■ ASSIGNED TASK ■
Go line by line through the data and copy those with the word "segment".

■ Records from a collection ■
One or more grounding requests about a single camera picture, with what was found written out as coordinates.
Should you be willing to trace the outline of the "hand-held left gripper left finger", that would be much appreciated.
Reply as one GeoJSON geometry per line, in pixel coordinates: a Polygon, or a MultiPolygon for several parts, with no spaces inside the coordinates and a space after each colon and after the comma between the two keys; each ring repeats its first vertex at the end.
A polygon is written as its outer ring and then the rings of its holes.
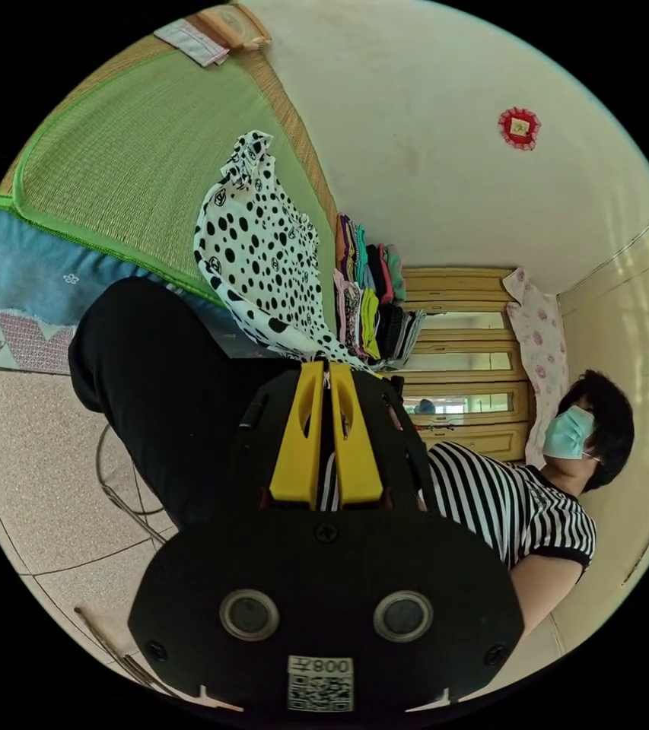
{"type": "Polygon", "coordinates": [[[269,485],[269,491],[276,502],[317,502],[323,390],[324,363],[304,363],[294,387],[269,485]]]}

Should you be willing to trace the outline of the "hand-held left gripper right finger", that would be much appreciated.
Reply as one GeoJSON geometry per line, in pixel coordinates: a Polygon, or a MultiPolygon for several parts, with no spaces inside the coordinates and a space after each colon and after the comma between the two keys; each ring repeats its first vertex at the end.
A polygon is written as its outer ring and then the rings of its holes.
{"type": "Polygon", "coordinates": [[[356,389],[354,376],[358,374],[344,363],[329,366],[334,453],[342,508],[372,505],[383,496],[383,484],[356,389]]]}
==
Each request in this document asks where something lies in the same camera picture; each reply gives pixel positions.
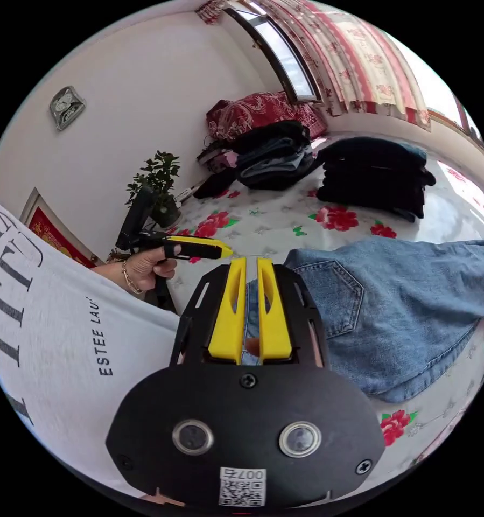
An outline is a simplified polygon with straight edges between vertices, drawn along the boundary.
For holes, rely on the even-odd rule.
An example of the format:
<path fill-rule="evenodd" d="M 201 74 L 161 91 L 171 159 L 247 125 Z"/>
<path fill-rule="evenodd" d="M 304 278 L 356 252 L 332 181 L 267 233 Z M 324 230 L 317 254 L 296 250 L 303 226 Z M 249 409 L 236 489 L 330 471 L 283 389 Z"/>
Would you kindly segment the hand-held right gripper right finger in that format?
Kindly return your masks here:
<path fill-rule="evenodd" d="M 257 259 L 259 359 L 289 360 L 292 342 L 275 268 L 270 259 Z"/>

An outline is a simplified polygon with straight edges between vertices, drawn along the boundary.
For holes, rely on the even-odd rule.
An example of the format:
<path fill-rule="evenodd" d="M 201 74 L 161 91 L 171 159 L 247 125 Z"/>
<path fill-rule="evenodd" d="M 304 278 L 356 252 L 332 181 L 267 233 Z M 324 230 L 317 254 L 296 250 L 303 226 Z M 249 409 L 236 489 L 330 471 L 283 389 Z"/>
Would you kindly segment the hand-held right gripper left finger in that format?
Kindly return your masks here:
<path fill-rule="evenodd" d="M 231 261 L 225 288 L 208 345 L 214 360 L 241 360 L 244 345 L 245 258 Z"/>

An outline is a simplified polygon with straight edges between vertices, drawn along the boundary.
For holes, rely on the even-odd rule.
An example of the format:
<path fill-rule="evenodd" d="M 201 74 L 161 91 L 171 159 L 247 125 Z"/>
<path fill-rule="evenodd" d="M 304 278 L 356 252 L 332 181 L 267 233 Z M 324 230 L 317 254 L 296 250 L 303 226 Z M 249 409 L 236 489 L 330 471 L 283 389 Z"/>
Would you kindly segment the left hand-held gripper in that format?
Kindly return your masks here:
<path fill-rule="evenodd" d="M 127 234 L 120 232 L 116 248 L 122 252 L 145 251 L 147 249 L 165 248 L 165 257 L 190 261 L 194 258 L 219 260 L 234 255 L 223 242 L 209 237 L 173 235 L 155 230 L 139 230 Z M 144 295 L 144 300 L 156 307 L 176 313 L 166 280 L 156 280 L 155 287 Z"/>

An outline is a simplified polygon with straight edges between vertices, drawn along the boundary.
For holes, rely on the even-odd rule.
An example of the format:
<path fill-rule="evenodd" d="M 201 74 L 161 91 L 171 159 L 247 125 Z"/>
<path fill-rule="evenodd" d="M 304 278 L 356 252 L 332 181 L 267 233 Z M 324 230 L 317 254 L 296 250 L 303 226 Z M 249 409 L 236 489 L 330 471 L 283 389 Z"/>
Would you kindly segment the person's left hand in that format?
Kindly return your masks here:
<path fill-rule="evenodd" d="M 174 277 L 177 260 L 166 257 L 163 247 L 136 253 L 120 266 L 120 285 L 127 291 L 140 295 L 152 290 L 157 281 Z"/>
* * *
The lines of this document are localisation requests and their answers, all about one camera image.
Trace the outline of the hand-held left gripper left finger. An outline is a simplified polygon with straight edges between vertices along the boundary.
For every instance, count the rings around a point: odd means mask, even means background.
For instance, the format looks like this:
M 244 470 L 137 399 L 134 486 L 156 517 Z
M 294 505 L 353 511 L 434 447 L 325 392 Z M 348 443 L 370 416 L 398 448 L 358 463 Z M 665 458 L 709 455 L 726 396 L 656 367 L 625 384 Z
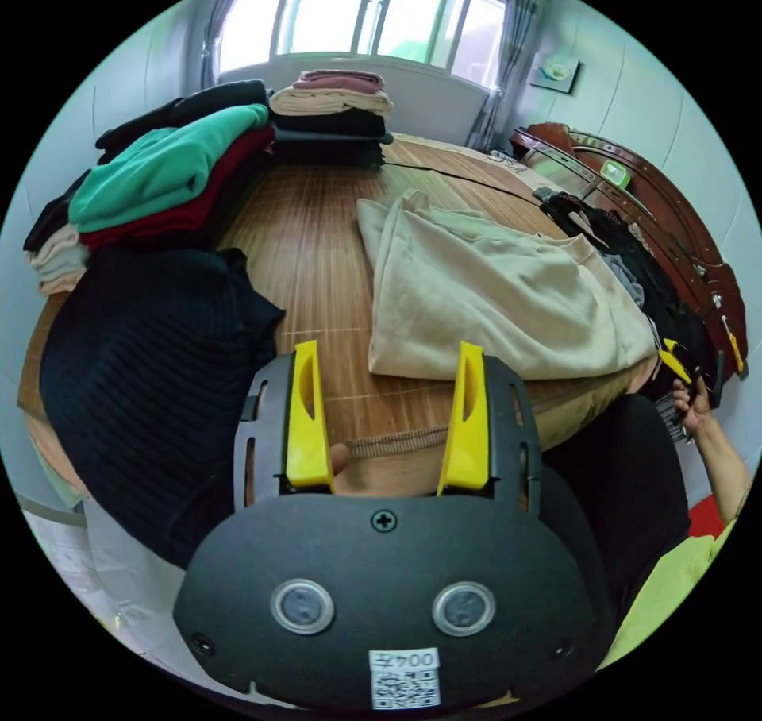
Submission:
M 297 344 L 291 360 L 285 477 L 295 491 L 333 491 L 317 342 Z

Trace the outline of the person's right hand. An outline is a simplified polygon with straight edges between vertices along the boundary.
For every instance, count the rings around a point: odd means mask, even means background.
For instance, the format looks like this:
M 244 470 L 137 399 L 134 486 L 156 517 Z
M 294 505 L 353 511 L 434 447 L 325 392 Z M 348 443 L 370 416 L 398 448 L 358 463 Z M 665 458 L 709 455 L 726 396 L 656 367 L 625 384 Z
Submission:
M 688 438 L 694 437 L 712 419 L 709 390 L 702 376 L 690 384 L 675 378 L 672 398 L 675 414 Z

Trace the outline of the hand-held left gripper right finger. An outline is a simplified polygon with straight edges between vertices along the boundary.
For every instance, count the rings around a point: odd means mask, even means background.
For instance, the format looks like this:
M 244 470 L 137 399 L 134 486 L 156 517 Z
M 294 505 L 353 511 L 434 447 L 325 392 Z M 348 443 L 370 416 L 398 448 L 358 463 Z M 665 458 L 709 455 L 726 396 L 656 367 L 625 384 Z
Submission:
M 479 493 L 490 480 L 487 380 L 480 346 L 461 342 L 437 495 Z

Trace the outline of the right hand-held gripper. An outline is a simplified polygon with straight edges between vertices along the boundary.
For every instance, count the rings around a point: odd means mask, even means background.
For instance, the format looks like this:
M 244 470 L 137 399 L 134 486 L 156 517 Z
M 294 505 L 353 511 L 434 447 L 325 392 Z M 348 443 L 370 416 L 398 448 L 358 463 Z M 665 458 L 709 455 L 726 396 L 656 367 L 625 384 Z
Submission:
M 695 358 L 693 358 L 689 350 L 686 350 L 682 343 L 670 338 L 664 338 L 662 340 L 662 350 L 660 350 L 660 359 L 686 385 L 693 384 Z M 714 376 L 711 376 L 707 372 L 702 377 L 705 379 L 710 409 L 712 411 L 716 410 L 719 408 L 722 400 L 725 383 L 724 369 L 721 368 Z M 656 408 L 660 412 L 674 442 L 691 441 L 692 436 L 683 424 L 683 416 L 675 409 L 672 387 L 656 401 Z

■ EXERCISE OUTPUT ■
Would you kindly segment the hand-held right gripper right finger in that format?
Would you kindly segment the hand-held right gripper left finger in that format?
Would you kindly segment the left hand-held gripper in that format?
Would you kindly segment the person's left hand in that format?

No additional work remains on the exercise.